6. A synthesis filter bank according to claim 1, wherein the synthesis filter bank is included in a decoder.

7. The synthesis filter bank of claim 6, wherein the decoder further comprises an entropy decoder for decoding a plurality of encoded frames, the entropy decoder comprising a plurality of inputs based on the encoded frames. A frame is provided to the synthesis filter bank.

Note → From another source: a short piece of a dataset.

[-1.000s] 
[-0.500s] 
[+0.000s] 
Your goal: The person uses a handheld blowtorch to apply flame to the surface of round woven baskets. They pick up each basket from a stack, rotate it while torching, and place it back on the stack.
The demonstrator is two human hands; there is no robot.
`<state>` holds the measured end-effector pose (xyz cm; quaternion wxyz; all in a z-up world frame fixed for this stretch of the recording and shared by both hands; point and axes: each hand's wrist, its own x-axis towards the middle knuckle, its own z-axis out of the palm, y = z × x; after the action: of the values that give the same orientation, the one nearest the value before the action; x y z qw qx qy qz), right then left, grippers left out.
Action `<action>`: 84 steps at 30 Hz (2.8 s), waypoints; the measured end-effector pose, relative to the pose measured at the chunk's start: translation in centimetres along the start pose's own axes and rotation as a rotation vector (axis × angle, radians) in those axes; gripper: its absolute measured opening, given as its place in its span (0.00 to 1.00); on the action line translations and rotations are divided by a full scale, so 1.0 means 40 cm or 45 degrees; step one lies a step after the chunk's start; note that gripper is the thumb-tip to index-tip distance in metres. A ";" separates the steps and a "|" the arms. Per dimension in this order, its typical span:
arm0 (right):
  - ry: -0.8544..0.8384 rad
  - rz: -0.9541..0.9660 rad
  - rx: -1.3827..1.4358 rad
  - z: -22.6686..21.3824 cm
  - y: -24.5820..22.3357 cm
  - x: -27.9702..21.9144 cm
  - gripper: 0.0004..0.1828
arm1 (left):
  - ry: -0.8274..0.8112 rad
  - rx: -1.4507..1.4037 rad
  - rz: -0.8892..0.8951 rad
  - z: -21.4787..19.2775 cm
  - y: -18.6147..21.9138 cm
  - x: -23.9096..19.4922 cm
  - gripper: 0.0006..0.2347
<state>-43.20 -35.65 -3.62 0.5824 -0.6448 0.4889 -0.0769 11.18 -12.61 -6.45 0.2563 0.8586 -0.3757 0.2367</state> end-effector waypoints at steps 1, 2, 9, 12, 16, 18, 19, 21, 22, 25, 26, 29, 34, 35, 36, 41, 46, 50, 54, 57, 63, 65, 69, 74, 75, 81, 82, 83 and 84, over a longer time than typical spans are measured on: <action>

A method for filtering a plurality of audio input frames, each input frame including M ordered input values y _k (0),..., Y _k (M−1), where M is positive An integer, k is an integer indicating the input frame index, and the method includes the following steps:
Run the reverse type IV discrete cosine transform, the input values _{y k (0), ...,} y k (M-1) based on a plurality of output frames _{x k (0), ...,} x k (2M-1) output Step to do,
Generating a plurality of post-window processing frames, each post-window processing frame including post-window processing samples z _k (0),..., Z _k (2M−1) based on the following equation:

n is an integer,
Generating a plurality of intermediate frames, each intermediate frame including a plurality of intermediate samples m _k (0),..., M _k (M−1) based on the following equation:

Generating a plurality of post-addition frames including a plurality of post-addition samples out _k (0),..., Out _k (M−1) based on the following equation:

w (0),..., w (2M−1) are real value window coefficients,
l (0),..., l (M−1) are real value lift coefficients.

The computer program for making a computer perform the method of Claim 8 when started on a computer.